Smarter, more targeted treatments: When prevention and early detection aren’t enough, treatment has become vastly more precise. The old approach was like carpet-bombing - high doses of chemotherapy that attacked everything, good and bad. The new strategy is targeted, data-driven, and increasingly personal.
Take chronic myeloid leukemia (CML). In the 1990s, it was almost always fatal within a few years. Then came imatinib, the first targeted drug to block the specific enzyme driving the disease. For many patients, it turned a death sentence into a chronic, manageable condition. Today, people with CML often live normal lifespans, taking a daily pill instead of enduring years of harsh chemotherapy.
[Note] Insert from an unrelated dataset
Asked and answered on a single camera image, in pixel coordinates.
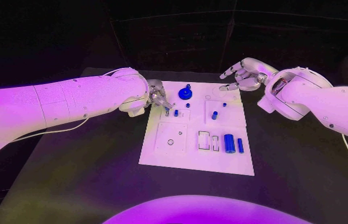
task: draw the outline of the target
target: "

The same revolution reached breast cancer in the early 2000s with trastuzumab, better known as Herceptin, which targets a protein called HER2 that fuels tumor growth in about one in five patients. Adding it to treatment cut recurrence rates dramatically and improved survival, and newer generations of antibody-based drugs have built on that success, extending benefits to even more women.
And then there’s testicular cancer, once one of the most lethal diseases in young men. Combination chemotherapy built around cisplatin pushed cure rates from about 10% in the 1970s to over 90% today, one of the most complete turnarounds in all of medicine.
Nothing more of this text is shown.